Lost Weekend I: The Hunt

Audiences tend to think of Mads Mikkelsen as Le Chiffre from Casino Royale as James Bond or Hannibal on television. People don’t realize that he is very successful foreign film actor that garners awards and nominations with his performances in movies. The Hunt directed by Thomas Vinterberg is driven by Mads Mikkelsen’s performance as a Lucas, teacher, falsely accused.


Lucas is a kindergarten teacher down on his luck. His former wife has custody of his son, and his son relationship with his son is rocky. The only joys in his life are his dog, Fanny, and working with the children in his kindergarten class.   A socially awkward child named Klara gets attached to Lucas. She is Lucas’s best friend’s, Theo, daughter, and develops feelings for him. Klara makes Lucas a paper heart and gives him a kiss expressing the affection only a five year old knows how to.  Lucas tells Klara that is inappropriate by suggesting she give the heart to a boy in her class. She feels rejected and tells a little white lie to the director of the educational institution. Lucas’s life starts to spiral out of control.  Will Lucas get his life back or will he be remain labeled as child molester for the rest of his life?

The Hunt‘s giant negative are the resolutions of told by narration and never seen on screen. Lucas is proven innocent apparently by the children telling the police that he has molested them in basement in house. He has no basement thus proving his innocence. The director, Thomas Vinterberg, should have written a scene or  a few scenes involving the hearing that proves Lucas’s innocence. The Danish Judicial system is different than the American Court system or any other court systems in the world and that would have been a great visual comparison to see it play it out on screen.  Despite this giant negative, The Hunt is a fantastic movie with several dramatic themes.

The major focus of the film is being falsely accused then being automatically guilty by community of people and the accused’s friends too. People tend to rush towards judgements about others when hearing rumors. Rumors are like wildfire and can spread quickly destroying everything and people’s reputation. The audience knows that Lucas is innocent and Klara is lying. The parents and community are being reactionary also but then a bigger question arises, who do you believe a single male teacher or your children?

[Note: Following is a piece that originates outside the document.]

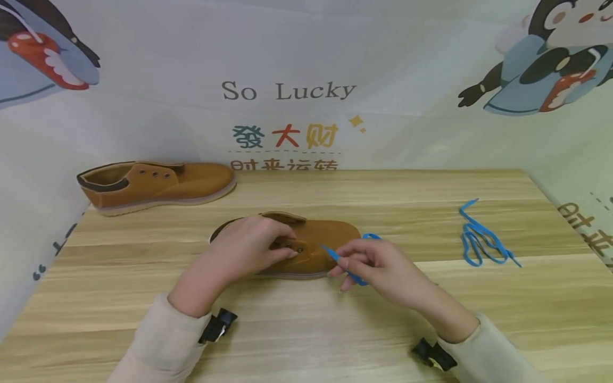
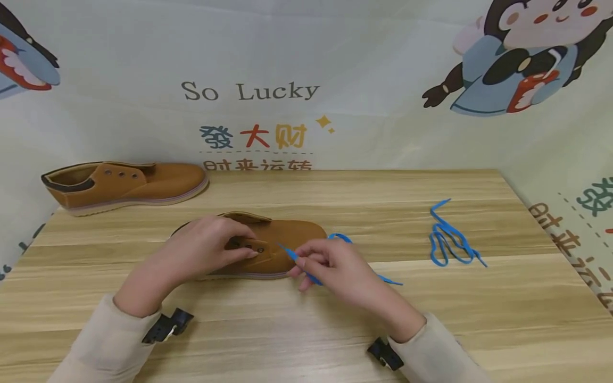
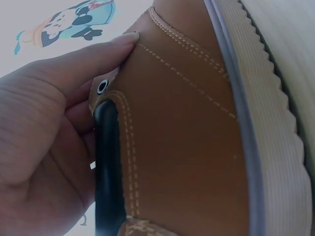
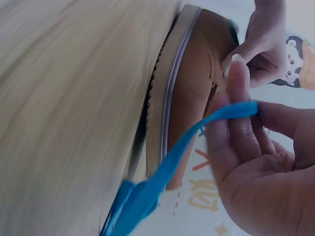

The Hunt makes another point that children can lie or misconstrue things that lead to trouble. Klara’s brother and his friends show her a pornographic picture in the movie. Instead of running off to tell her parents like any logical child should do, she bottles the experience up and uses the emotion get revenge on her teacher.  Teachers know that children can lie about things to keep getting into trouble. The best line in the movie is from the Director of the school where she tells Lucas, “I always believe children. They don’t lie.”  Lucas really doesn’t get a chance to defend himself either. The parents and the school administration obviously thinks he is a lair too. Lying is another big factor of the film. The main positive is Mads Mikkelsen’s performance.

The Hunt is about Lucas without a powerful performance by Mikkelsen’s the film would fail.  Mikkelsen is sympathetic and likeable as Lucas.  He captivates the audience’s attention throughout the film and one scene in particular stands out.  Lucas goes grocery shopping and stops at the meat section. He asks the butcher for pork chops. The butcher responds “we don’t have any.” Lucas points that there are two chops right now. This leads to a confrontation where Lucas gets beaten by employees at the grocery. He gets thrown out the door and gets cold frozen meat thrown at him. Lucas comes back into the store and gets retaliation on the employees then walks out like a boss.


The Hunt is a really good movie. Mikkelsen’s solid performance garner him awards and won Best Actor at the Cannes film festival. The film has several thematic elements to it. The only drawback is the film’s resolution of conflicts.